■ **What you should do**: Exactly the lines below from the one with "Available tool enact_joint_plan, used" up to and including the one with "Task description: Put" make up the answer, with nothing else added.

START Data section

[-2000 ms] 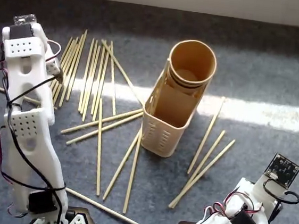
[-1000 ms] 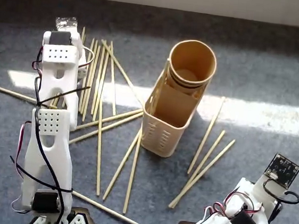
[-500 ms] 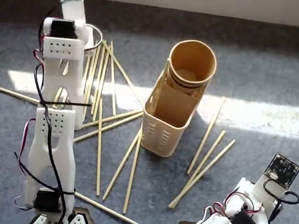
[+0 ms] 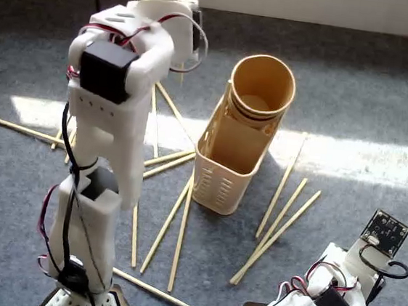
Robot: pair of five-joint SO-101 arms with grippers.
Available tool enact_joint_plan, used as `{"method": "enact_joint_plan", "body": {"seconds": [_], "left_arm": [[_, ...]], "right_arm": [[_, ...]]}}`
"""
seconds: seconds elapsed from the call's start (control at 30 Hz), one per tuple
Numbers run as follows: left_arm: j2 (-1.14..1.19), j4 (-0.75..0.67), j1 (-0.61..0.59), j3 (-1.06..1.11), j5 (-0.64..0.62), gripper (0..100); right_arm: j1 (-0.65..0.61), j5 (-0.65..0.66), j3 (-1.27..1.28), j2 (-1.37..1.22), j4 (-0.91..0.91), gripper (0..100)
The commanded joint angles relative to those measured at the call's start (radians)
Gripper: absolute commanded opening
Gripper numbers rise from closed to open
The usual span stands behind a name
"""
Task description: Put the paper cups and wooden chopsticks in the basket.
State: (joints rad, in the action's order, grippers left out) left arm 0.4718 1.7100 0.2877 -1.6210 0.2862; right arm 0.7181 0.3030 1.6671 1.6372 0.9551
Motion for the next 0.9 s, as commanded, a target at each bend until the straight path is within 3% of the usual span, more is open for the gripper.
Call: {"method": "enact_joint_plan", "body": {"seconds": [0.0,0.2,0.33,0.57,0.77,0.87], "left_arm": [[-0.11,-0.025,0.114,-0.042,-0.009,0],[-0.14,-0.025,0.291,-0.042,-0.005,0],[-0.177,-0.037,0.346,-0.044,0.018,0],[-0.182,-0.255,0.317,-0.038,0.253,0],[-0.13,-0.322,0.179,-0.042,0.19,0],[-0.166,-0.267,0.17,-0.051,0.15,0]], "right_arm": [[-0.008,-0.008,0.13,-0.007,0.005,25.5],[-0.008,-0.008,0.13,-0.007,0.005,25.5],[-0.008,-0.008,0.13,-0.007,0.005,25.5],[-0.01,-0.008,0.13,-0.007,0.005,25.5],[-0.01,-0.008,0.13,-0.007,0.005,25.5],[-0.01,-0.008,0.13,-0.007,0.005,25.5]]}}
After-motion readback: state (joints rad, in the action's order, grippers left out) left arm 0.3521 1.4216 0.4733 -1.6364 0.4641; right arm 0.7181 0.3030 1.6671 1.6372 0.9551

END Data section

■ **Problem solution**:
Available tool enact_joint_plan, used as `{"method": "enact_joint_plan", "body": {"seconds": [_], "left_arm": [[_, ...]], "right_arm": [[_, ...]]}}`
"""
seconds: seconds elapsed from the call's start (control at 30 Hz), one per tuple
Numbers run as follows: left_arm: j2 (-1.14..1.19), j4 (-0.75..0.67), j1 (-0.61..0.59), j3 (-1.06..1.11), j5 (-0.64..0.62), gripper (0..100); right_arm: j1 (-0.65..0.61), j5 (-0.65..0.66), j3 (-1.27..1.28), j2 (-1.37..1.22), j4 (-0.91..0.91), gripper (0..100)
The commanded joint angles relative to those measured at the call's start (radians)
Gripper: absolute commanded opening
Gripper numbers rise from closed to open
The usual span stands behind a name
"""
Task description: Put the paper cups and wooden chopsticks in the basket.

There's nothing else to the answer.